Şübheyi, mizevirliği yücelterek
Insanı insana, halkı halka kışkırtıyor.
Üstü asta, haklıyı haksıza kestirerek
Bilgisizi, görgüsüzü baş yapıp şımartıyor.
"Hürriyet" diyen insanın, halkın
Boynuna dayıyor, bileyip bıçağı.
Benliği olanı kaydırıyor görevden,
Kimse bilmesin diye, olanı olacağı!
İt devlet Allah'dan, adamdan korkmuyorsa,
Kara budun birleşip ayağa kalkmıyorsa,
Derdini, acısını içkiyle dağıtıyorsa,
Derman nerede, çare nedir bu devlete, halka ?
TURAN GÖKLERİNDEN
SESLENİYOR TURNALAR
(7-134)
Turan göklerinden sesleniyor turnalar
Yurdumuza yetişiyor asker, diye.
Şaha kalkıp kişniyor tarpanlar,
“Kafkas Türkü, kim olduğunu göster”, diye.
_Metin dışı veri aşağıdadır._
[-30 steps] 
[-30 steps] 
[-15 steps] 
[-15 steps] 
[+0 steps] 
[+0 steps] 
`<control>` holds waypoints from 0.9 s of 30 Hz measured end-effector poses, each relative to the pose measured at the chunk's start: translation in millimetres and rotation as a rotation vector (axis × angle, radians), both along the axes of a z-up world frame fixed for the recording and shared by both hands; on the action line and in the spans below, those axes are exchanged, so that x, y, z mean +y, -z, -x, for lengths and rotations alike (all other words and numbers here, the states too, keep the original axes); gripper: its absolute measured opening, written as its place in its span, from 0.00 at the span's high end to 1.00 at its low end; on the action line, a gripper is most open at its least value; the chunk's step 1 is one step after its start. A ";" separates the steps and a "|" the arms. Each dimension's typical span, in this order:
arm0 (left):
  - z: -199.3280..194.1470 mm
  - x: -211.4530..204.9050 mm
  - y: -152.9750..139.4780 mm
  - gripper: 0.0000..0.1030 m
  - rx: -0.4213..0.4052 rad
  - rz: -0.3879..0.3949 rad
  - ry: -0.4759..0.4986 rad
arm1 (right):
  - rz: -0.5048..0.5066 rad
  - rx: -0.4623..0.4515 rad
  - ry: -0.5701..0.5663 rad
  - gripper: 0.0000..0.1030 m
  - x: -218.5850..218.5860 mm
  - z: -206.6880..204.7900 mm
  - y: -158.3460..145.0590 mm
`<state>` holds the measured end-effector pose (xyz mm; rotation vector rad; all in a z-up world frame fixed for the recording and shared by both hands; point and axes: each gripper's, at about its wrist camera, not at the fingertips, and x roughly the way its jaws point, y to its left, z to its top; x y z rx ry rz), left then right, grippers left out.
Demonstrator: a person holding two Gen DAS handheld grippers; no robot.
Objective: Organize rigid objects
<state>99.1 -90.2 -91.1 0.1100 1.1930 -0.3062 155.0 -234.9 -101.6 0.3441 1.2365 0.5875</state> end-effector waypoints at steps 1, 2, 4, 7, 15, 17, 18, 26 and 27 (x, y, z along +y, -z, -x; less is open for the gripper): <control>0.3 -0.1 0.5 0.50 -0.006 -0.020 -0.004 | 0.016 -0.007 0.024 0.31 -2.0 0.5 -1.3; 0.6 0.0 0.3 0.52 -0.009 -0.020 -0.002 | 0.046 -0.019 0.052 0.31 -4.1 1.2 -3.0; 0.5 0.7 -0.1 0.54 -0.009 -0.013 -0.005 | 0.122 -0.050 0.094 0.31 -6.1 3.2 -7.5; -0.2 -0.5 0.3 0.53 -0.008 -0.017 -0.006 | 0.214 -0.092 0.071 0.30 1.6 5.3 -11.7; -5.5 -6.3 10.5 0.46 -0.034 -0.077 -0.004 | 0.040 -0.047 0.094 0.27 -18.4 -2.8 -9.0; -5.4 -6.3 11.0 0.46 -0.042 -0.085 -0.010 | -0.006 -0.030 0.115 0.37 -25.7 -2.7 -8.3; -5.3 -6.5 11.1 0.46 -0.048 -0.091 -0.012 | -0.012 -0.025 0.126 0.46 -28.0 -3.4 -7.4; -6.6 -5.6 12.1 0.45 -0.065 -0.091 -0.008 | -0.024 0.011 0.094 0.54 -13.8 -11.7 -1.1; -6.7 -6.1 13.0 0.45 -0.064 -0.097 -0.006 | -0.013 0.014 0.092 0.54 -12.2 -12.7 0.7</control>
Alanoğlu Karça, Malkar hepsi bir dil,
Bengüdağı’na destek verip yanında.
Damgamızda sen varsın BÖRÜ, bil,
Varsın sen halkımızın iliğinde, kanında.
Alan halkı, Kafkas Türkü - hepsi bir dil,
Ay ile yıldız Kafkasların başında.
Ulumanı duyuyoruz, ey BÖRÜ, bil,
Yurdumuzun tarihinde, taşında.
Bizi uyatmak için uykudan
Sen uluyorsun uzaktan, yakından.
Gece gündüz çılgınca koşup duruyorsun,
"Sel basmış od özeğini" hemen buluyorsun.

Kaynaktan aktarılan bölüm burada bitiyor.